The Today show host says Australia needs to wake up to the way that it treats women.
Lisa Wilkinson, 55, is one of this country’s most respected journalists, with more than 36-years of media experience. When she speaks, Australia listens.
In an interview with Sunday Life magazine today, Lisa Wilkinson gets straight to the heart of what is wrong:
“We’ve got a crisis in this country when it comes to domestic violence; our figures, shamefully, are that one woman dies every week at the hands of a partner,” she said. “We need a minister for women who is not also our prime minister. And we have a gender pay gap that’s the largest it’s been in 20 years. We need to focus on these issues.”
Lisa is not afraid to call out sexism where she finds it. And that’s something she attributes to the strength she found after being horribly bullied at Campbelltown Highschool in her teens.
She told Sunday Life: “I can remember it as if it was yesterday,” she says, “walking out of the gates, and making a decision that never again in my life would I allow someone else to determine who I was and what I was capable of.”

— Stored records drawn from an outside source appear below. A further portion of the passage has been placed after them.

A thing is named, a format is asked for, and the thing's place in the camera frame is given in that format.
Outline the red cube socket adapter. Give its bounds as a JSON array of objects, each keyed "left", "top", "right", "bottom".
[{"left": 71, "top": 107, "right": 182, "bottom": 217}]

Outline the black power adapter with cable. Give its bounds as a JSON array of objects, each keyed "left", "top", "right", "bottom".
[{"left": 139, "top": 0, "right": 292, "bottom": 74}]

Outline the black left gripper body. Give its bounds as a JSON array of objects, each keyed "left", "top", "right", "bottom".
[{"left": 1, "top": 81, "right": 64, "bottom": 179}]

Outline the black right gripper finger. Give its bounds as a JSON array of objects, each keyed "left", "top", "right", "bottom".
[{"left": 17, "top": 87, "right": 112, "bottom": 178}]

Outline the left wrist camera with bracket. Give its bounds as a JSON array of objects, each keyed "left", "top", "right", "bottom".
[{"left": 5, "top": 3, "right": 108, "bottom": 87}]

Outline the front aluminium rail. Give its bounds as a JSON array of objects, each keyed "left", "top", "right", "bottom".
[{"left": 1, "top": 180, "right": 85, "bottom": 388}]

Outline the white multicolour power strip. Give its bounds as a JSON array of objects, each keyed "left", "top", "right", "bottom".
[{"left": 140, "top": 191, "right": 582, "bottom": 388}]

Since then, Lisa’s career has been characterised by an unstoppable work ethic and a straight-talking style, which has seen her challenge injustice – even at the highest levels.

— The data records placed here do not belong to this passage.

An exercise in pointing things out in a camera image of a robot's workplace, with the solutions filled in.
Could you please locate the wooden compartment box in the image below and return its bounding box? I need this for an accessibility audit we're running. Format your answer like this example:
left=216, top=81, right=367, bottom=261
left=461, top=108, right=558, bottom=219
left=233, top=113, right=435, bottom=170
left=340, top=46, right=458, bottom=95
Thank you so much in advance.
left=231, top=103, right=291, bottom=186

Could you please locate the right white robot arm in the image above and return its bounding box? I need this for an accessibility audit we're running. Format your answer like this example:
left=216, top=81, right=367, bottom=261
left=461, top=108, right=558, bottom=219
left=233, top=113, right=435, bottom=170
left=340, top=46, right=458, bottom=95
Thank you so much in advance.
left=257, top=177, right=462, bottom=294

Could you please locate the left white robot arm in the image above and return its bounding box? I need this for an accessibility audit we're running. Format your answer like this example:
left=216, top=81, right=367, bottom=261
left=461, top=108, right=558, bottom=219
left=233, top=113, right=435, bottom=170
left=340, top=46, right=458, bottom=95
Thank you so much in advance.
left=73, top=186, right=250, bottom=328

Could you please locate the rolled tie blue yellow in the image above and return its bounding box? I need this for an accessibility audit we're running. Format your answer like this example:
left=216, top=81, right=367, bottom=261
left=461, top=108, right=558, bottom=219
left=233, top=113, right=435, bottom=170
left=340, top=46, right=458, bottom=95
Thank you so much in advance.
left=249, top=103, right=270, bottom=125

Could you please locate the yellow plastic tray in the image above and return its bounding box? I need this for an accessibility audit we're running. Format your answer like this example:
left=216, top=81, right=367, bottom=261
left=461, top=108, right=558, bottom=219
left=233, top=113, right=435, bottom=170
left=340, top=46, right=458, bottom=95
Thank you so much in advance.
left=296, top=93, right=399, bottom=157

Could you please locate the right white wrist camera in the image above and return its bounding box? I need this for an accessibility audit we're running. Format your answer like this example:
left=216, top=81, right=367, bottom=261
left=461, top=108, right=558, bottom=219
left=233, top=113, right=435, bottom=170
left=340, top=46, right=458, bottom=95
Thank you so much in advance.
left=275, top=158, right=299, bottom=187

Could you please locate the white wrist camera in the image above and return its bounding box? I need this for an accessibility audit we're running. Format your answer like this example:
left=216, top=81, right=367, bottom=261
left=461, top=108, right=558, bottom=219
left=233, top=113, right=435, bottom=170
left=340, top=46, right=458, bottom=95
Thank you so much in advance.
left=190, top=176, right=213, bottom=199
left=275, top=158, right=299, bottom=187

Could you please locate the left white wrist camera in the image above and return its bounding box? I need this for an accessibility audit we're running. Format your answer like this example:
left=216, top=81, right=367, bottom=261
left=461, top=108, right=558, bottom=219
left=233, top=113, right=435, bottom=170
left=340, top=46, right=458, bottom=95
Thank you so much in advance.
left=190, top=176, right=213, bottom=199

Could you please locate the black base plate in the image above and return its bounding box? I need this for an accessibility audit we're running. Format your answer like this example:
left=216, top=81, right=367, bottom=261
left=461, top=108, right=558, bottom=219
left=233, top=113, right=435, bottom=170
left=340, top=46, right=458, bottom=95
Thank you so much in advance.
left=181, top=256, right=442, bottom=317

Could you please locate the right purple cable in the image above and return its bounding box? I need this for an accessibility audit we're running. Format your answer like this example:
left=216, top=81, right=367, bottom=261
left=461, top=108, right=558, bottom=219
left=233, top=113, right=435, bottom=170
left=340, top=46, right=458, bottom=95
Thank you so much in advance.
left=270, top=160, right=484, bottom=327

In February, she accused Tony Abbott of hypocrisy on Q&A. According to Lisa, his claim that the Gillard government was nothing more than “broken promises” was ironic considering Abbott’s cuts to the pension, education and the public broadcasting sector.
She also has no time for interviewees who hedge and use political double-talk. Last month, Lisa interviewed Social Services Minister Scott Morrison to talk about his leadership goals, only to end the interview with “like all politicians, you’re very good at not answering the question.”